* **How to complete this task**
Every word of the data below has to be copied faithfully.

----------

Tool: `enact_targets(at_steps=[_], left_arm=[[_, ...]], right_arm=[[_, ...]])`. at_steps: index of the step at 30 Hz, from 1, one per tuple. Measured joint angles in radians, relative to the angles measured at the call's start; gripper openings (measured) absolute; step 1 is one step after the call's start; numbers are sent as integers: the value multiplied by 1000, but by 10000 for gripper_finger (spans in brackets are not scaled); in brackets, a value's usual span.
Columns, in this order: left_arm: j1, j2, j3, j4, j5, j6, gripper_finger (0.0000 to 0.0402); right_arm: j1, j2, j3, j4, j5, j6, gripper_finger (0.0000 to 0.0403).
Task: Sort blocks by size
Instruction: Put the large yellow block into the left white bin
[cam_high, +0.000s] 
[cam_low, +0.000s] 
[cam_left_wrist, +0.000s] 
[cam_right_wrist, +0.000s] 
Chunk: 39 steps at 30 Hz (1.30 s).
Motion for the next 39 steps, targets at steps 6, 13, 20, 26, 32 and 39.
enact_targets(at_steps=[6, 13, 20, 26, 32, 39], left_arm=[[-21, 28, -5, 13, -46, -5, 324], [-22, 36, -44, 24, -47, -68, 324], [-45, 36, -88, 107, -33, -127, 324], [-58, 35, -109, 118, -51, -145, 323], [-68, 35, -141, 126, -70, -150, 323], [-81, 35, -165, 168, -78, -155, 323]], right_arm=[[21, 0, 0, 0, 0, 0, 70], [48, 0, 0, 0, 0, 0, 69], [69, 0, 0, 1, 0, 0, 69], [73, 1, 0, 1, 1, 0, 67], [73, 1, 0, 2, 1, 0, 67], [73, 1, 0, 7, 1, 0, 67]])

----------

* **Finished exercise**
Tool: `enact_targets(at_steps=[_], left_arm=[[_, ...]], right_arm=[[_, ...]])`. at_steps: index of the step at 30 Hz, from 1, one per tuple. Measured joint angles in radians, relative to the angles measured at the call's start; gripper openings (measured) absolute; step 1 is one step after the call's start; numbers are sent as integers: the value multiplied by 1000, but by 10000 for gripper_finger (spans in brackets are not scaled); in brackets, a value's usual span.
Columns, in this order: left_arm: j1, j2, j3, j4, j5, j6, gripper_finger (0.0000 to 0.0402); right_arm: j1, j2, j3, j4, j5, j6, gripper_finger (0.0000 to 0.0403).
Task: Sort blocks by size
Instruction: Put the large yellow block into the left white bin
[cam_high, +0.000s] 
[cam_low, +0.000s] 
[cam_left_wrist, +0.000s] 
[cam_right_wrist, +0.000s] 
Chunk: 39 steps at 30 Hz (1.30 s).
Motion for the next 39 steps, targets at steps 6, 13, 20, 26, 32 and 39.
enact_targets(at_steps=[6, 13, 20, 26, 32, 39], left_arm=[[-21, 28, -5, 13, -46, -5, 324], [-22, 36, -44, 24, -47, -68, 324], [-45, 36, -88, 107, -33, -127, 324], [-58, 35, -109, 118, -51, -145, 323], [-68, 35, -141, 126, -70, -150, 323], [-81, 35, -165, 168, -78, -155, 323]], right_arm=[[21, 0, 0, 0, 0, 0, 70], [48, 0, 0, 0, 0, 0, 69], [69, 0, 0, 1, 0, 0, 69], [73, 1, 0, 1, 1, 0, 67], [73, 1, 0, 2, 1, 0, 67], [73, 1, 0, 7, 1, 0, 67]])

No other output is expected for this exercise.